**PROBLEM**
Report how many lines in the data below hold the string "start". Nothing else should appear in the answer.
______________________________
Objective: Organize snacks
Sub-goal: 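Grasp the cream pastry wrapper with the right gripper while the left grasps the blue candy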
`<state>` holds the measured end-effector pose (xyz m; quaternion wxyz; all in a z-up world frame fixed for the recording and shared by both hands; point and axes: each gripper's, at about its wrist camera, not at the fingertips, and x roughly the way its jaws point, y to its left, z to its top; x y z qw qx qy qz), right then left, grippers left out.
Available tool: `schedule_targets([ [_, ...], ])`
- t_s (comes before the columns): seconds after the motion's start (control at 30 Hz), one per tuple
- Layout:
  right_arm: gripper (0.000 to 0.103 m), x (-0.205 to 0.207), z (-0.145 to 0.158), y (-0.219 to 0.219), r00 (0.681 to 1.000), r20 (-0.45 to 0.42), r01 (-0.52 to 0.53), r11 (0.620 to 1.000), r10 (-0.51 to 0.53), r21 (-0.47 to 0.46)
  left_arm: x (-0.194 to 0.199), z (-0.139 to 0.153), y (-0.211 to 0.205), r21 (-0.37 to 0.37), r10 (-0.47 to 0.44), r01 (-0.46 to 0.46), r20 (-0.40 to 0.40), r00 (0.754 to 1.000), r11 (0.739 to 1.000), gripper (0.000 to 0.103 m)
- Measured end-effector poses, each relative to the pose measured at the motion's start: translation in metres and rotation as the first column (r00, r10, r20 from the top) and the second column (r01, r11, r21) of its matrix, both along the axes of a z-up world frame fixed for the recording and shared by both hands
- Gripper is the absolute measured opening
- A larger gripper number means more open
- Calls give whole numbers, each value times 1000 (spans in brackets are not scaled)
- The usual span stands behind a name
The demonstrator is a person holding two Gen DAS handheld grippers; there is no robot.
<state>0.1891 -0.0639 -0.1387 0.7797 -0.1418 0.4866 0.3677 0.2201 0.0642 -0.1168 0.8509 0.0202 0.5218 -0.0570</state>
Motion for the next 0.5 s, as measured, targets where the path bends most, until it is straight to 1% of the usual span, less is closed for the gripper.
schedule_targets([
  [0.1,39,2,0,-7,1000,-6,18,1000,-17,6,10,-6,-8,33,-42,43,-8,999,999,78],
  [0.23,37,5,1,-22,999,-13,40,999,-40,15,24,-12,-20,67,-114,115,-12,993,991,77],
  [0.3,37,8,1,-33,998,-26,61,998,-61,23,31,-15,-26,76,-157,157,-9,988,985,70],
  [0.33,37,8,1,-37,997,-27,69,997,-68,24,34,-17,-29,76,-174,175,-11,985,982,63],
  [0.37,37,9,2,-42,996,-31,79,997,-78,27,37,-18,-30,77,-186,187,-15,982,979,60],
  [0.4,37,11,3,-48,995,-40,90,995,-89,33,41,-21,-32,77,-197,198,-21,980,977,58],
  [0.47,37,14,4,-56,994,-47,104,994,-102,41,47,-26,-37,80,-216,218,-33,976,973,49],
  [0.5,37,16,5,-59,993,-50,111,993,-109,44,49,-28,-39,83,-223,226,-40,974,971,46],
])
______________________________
**WORKED SOLUTION**
2